Work instruction
Copy each line of the listing below exactly.

Available records
##########

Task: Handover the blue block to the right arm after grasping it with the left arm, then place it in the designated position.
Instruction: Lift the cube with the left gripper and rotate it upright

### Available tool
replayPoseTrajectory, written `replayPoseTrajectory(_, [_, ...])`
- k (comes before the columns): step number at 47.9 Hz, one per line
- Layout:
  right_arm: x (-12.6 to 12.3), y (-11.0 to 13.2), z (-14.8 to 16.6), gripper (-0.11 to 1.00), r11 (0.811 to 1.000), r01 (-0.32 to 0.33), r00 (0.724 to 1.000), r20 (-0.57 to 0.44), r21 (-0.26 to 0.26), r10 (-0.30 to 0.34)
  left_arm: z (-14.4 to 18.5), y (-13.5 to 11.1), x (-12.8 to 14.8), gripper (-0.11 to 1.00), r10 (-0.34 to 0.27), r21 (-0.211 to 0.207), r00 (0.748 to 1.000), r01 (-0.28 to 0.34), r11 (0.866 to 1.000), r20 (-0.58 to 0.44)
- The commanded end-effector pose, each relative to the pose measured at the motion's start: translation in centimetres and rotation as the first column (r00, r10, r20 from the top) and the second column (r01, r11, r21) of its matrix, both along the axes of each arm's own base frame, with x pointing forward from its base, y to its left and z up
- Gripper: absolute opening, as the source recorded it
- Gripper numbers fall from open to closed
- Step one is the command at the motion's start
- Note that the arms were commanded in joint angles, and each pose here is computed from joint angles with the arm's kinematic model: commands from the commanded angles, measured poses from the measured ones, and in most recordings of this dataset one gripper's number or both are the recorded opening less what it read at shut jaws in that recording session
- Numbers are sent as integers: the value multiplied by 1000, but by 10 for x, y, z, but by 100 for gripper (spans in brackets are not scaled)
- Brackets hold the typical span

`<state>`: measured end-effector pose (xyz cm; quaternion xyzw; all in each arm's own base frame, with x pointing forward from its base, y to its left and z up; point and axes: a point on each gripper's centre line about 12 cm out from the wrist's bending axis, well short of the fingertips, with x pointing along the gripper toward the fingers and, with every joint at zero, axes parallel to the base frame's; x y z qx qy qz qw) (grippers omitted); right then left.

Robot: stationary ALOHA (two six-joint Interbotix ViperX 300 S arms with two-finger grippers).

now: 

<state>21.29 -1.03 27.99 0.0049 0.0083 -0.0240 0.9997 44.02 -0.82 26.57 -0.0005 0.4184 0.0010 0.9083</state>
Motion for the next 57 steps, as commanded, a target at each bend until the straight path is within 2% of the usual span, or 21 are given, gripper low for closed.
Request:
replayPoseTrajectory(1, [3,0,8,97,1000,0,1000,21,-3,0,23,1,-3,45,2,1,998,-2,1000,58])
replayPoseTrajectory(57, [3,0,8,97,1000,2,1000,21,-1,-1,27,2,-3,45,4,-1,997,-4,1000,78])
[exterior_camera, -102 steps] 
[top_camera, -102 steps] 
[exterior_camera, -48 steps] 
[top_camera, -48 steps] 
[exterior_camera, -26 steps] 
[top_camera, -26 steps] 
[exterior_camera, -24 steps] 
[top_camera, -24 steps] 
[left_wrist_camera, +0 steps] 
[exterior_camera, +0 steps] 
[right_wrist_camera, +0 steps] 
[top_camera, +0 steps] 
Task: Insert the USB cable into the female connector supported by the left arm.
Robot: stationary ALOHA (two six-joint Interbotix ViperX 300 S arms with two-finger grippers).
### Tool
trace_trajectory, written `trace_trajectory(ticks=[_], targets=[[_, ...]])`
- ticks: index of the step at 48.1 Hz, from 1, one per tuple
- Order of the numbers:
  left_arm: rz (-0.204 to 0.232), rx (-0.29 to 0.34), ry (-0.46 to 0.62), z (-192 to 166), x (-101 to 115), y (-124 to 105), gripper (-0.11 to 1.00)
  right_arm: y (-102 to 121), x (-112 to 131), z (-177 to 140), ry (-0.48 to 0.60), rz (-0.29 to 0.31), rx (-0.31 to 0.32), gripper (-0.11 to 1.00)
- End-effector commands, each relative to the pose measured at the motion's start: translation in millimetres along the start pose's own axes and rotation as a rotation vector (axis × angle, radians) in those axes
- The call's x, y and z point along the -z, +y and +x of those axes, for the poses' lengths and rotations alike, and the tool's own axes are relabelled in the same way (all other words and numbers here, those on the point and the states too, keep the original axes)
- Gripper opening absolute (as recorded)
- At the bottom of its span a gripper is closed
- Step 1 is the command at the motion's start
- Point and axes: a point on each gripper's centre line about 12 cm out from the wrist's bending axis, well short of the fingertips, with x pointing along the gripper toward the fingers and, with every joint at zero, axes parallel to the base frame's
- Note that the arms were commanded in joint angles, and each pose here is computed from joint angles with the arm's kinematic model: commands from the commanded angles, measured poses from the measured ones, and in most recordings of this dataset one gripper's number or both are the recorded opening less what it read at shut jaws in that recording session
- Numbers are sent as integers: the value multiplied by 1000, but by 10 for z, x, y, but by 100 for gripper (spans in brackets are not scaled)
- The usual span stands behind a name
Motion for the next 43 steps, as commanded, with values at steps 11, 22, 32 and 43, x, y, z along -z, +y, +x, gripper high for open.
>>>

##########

Exercise result
Task: Handover the blue block to the right arm after grasping it with the left arm, then place it in the designated position.
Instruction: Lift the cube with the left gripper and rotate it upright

### Available tool
replayPoseTrajectory, written `replayPoseTrajectory(_, [_, ...])`
- k (comes before the columns): step number at 47.9 Hz, one per line
- Layout:
  right_arm: x (-12.6 to 12.3), y (-11.0 to 13.2), z (-14.8 to 16.6), gripper (-0.11 to 1.00), r11 (0.811 to 1.000), r01 (-0.32 to 0.33), r00 (0.724 to 1.000), r20 (-0.57 to 0.44), r21 (-0.26 to 0.26), r10 (-0.30 to 0.34)
  left_arm: z (-14.4 to 18.5), y (-13.5 to 11.1), x (-12.8 to 14.8), gripper (-0.11 to 1.00), r10 (-0.34 to 0.27), r21 (-0.211 to 0.207), r00 (0.748 to 1.000), r01 (-0.28 to 0.34), r11 (0.866 to 1.000), r20 (-0.58 to 0.44)
- The commanded end-effector pose, each relative to the pose measured at the motion's start: translation in centimetres and rotation as the first column (r00, r10, r20 from the top) and the second column (r01, r11, r21) of its matrix, both along the axes of each arm's own base frame, with x pointing forward from its base, y to its left and z up
- Gripper: absolute opening, as the source recorded it
- Gripper numbers fall from open to closed
- Step one is the command at the motion's start
- Note that the arms were commanded in joint angles, and each pose here is computed from joint angles with the arm's kinematic model: commands from the commanded angles, measured poses from the measured ones, and in most recordings of this dataset one gripper's number or both are the recorded opening less what it read at shut jaws in that recording session
- Numbers are sent as integers: the value multiplied by 1000, but by 10 for x, y, z, but by 100 for gripper (spans in brackets are not scaled)
- Brackets hold the typical span

`<state>`: measured end-effector pose (xyz cm; quaternion xyzw; all in each arm's own base frame, with x pointing forward from its base, y to its left and z up; point and axes: a point on each gripper's centre line about 12 cm out from the wrist's bending axis, well short of the fingertips, with x pointing along the gripper toward the fingers and, with every joint at zero, axes parallel to the base frame's; x y z qx qy qz qw) (grippers omitted); right then left.

Robot: stationary ALOHA (two six-joint Interbotix ViperX 300 S arms with two-finger grippers).

now: 

<state>21.29 -1.03 27.99 0.0049 0.0083 -0.0240 0.9997 44.02 -0.82 26.57 -0.0005 0.4184 0.0010 0.9083</state>
Motion for the next 57 steps, as commanded, a target at each bend until the straight path is within 2% of the usual span, or 21 are given, gripper low for closed.
Request:
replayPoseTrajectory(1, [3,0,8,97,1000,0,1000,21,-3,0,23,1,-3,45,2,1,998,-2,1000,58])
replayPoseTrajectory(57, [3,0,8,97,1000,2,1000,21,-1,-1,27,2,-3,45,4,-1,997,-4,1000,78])
[exterior_camera, -102 steps] 
[top_camera, -102 steps] 
[exterior_camera, -48 steps] 
[top_camera, -48 steps] 
[exterior_camera, -26 steps] 
[top_camera, -26 steps] 
[exterior_camera, -24 steps] 
[top_camera, -24 steps] 
[left_wrist_camera, +0 steps] 
[exterior_camera, +0 steps] 
[right_wrist_camera, +0 steps] 
[top_camera, +0 steps] 
Task: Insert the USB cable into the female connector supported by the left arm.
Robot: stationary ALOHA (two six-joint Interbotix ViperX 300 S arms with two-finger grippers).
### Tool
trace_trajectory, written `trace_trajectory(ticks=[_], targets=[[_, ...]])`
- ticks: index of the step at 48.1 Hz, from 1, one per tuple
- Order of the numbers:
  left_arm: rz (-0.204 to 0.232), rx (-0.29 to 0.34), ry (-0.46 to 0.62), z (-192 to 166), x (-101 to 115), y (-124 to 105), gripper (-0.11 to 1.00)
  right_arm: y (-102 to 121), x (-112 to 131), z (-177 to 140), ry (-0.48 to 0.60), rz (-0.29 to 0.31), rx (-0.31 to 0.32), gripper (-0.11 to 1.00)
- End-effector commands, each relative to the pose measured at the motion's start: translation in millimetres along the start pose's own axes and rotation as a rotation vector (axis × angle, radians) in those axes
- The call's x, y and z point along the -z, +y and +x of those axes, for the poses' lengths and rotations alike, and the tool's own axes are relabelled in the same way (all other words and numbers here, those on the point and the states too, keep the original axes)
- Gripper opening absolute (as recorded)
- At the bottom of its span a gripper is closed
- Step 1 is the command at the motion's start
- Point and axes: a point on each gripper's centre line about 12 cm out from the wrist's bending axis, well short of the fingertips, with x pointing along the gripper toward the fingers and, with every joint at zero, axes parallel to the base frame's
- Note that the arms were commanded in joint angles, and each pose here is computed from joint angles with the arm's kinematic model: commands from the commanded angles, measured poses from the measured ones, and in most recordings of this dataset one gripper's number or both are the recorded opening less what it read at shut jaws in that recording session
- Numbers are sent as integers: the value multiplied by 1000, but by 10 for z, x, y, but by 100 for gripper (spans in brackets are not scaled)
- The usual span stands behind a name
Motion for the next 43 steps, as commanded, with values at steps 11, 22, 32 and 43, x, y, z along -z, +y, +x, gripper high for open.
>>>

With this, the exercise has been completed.